'''

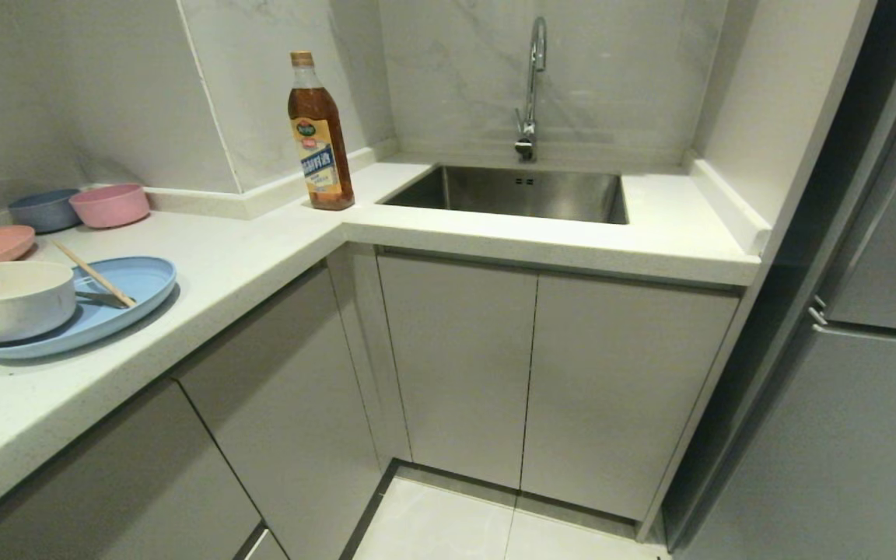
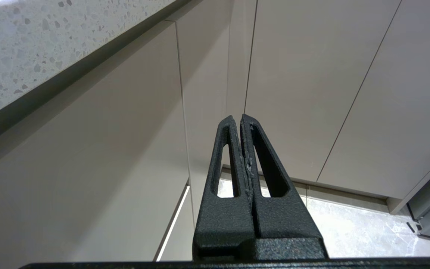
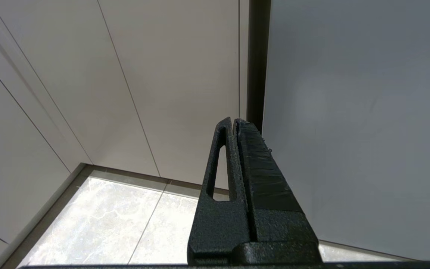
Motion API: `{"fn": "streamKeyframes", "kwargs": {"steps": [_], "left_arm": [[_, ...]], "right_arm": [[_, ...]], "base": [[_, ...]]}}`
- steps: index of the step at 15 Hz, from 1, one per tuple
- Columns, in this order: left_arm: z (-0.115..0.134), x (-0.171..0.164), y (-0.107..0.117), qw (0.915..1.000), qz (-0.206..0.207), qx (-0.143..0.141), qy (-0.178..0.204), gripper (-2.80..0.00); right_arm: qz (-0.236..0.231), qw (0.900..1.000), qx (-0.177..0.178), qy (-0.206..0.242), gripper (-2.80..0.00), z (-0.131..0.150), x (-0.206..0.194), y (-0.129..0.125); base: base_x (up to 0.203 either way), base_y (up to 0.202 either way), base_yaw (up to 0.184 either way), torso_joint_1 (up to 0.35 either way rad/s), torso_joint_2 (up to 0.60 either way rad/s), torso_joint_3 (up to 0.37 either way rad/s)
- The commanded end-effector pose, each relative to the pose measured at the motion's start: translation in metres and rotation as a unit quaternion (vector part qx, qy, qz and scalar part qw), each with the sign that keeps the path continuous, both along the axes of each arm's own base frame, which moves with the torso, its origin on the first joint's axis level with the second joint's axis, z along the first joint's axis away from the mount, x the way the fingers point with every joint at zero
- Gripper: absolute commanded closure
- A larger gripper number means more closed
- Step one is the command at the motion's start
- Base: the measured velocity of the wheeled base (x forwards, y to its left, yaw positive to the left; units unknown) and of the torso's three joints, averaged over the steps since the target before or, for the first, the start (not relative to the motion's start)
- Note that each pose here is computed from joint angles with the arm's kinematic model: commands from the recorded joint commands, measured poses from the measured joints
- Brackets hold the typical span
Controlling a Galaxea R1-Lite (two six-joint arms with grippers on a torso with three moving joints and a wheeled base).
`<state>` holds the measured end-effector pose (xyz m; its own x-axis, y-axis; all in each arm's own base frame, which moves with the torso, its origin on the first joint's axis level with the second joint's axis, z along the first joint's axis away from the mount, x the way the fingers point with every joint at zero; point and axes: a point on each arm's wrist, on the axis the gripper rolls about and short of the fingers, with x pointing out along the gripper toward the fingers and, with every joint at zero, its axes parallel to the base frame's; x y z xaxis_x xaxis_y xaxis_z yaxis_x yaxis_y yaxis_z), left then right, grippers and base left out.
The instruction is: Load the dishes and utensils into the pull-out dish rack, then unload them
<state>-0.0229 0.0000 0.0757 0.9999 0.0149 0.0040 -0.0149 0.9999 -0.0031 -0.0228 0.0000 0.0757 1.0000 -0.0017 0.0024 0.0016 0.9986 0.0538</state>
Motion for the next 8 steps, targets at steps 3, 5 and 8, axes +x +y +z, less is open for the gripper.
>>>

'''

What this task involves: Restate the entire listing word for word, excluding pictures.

Your response:
Motion API: `{"fn": "streamKeyframes", "kwargs": {"steps": [_], "left_arm": [[_, ...]], "right_arm": [[_, ...]], "base": [[_, ...]]}}`
- steps: index of the step at 15 Hz, from 1, one per tuple
- Columns, in this order: left_arm: z (-0.115..0.134), x (-0.171..0.164), y (-0.107..0.117), qw (0.915..1.000), qz (-0.206..0.207), qx (-0.143..0.141), qy (-0.178..0.204), gripper (-2.80..0.00); right_arm: qz (-0.236..0.231), qw (0.900..1.000), qx (-0.177..0.178), qy (-0.206..0.242), gripper (-2.80..0.00), z (-0.131..0.150), x (-0.206..0.194), y (-0.129..0.125); base: base_x (up to 0.203 either way), base_y (up to 0.202 either way), base_yaw (up to 0.184 either way), torso_joint_1 (up to 0.35 either way rad/s), torso_joint_2 (up to 0.60 either way rad/s), torso_joint_3 (up to 0.37 either way rad/s)
- The commanded end-effector pose, each relative to the pose measured at the motion's start: translation in metres and rotation as a unit quaternion (vector part qx, qy, qz and scalar part qw), each with the sign that keeps the path continuous, both along the axes of each arm's own base frame, which moves with the torso, its origin on the first joint's axis level with the second joint's axis, z along the first joint's axis away from the mount, x the way the fingers point with every joint at zero
- Gripper: absolute commanded closure
- A larger gripper number means more closed
- Step one is the command at the motion's start
- Base: the measured velocity of the wheeled base (x forwards, y to its left, yaw positive to the left; units unknown) and of the torso's three joints, averaged over the steps since the target before or, for the first, the start (not relative to the motion's start)
- Note that each pose here is computed from joint angles with the arm's kinematic model: commands from the recorded joint commands, measured poses from the measured joints
- Brackets hold the typical span
Controlling a Galaxea R1-Lite (two six-joint arms with grippers on a torso with three moving joints and a wheeled base).
`<state>` holds the measured end-effector pose (xyz m; its own x-axis, y-axis; all in each arm's own base frame, which moves with the torso, its origin on the first joint's axis level with the second joint's axis, z along the first joint's axis away from the mount, x the way the fingers point with every joint at zero; point and axes: a point on each arm's wrist, on the axis the gripper rolls about and short of the fingers, with x pointing out along the gripper toward the fingers and, with every joint at zero, its axes parallel to the base frame's; x y z xaxis_x xaxis_y xaxis_z yaxis_x yaxis_y yaxis_z), left then right, grippers and base left out.
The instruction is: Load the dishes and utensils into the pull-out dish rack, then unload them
<state>-0.0229 0.0000 0.0757 0.9999 0.0149 0.0040 -0.0149 0.9999 -0.0031 -0.0228 0.0000 0.0757 1.0000 -0.0017 0.0024 0.0016 0.9986 0.0538</state>
Motion for the next 8 steps, targets at steps 3, 5 and 8, axes +x +y +z, less is open for the gripper.
>>>

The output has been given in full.